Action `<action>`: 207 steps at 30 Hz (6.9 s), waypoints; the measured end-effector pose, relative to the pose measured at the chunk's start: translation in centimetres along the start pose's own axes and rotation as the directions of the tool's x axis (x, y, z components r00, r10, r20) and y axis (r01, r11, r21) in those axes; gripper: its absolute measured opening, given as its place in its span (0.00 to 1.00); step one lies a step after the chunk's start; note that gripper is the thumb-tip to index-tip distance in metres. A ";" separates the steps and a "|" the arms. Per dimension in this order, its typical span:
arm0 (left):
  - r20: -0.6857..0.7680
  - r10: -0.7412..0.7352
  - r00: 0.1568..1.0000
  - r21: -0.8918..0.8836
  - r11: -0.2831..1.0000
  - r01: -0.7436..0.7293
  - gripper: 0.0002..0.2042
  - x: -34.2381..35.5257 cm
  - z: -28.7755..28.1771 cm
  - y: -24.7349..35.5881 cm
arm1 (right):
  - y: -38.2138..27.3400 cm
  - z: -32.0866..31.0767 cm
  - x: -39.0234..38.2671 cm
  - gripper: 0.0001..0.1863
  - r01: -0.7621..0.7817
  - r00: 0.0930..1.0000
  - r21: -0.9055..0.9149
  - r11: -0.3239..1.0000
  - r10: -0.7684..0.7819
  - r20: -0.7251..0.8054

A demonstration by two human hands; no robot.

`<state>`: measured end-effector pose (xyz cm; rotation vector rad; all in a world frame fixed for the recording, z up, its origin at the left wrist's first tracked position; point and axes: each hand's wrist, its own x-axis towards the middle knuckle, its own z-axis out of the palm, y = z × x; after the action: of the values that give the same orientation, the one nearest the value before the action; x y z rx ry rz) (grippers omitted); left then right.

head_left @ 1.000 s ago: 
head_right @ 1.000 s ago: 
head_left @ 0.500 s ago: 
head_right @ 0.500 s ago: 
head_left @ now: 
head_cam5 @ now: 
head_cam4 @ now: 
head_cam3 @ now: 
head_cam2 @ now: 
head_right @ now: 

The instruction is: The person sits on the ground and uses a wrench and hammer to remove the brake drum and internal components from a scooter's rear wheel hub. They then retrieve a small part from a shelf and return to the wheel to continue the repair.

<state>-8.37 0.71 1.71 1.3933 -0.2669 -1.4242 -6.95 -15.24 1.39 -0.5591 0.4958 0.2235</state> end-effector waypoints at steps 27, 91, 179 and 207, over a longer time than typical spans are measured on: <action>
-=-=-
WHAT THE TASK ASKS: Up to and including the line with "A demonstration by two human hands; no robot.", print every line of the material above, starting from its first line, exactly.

ANSWER TO THE EXERCISE:
Action `<action>`: 207 steps at 30 Hz (6.9 s), waypoints; the measured end-effector pose, relative to the pose measured at the chunk's start: translation in centimetres along the start pose's own axes and rotation as the directions of the tool's x axis (x, y, z components r00, r10, r20) and y axis (r01, r11, r21) in those axes; gripper: its absolute measured opening, given as its place in its span (0.00 to 1.00); step one lies a step after the chunk's start; note that gripper is the thumb-tip to index-tip distance in metres. A ";" separates the steps and a "|" the arms. Per dimension in this order, its typical span:
arm0 (left):
  - r20: -0.6857..0.7680
  - r10: -0.7412..0.7352
  - r00: 0.1568..1.0000
  - r21: -0.8918..0.8836
  - r11: -0.2831..1.0000
  - r01: -0.7436..0.7293
  - gripper: 0.0002..0.2042
  - x: -34.2381..35.5257 cm
  - z: -28.7755..28.1771 cm
  - y: -24.7349..35.5881 cm
arm1 (right):
  - y: -38.2138..27.3400 cm
  - z: -32.0866..31.0767 cm
  - x: -39.0234..38.2671 cm
  - gripper: 0.0001..0.1863
  - r01: -0.7621..0.7817
  - r00: 0.0930..1.0000
  - r21: -0.9055..0.9149
  - r11: -0.3239..1.0000
  - r10: -0.7684..0.7819
  - r20: -0.7251..0.8054

A demonstration by two human hands; no robot.

This exercise is now fully answered.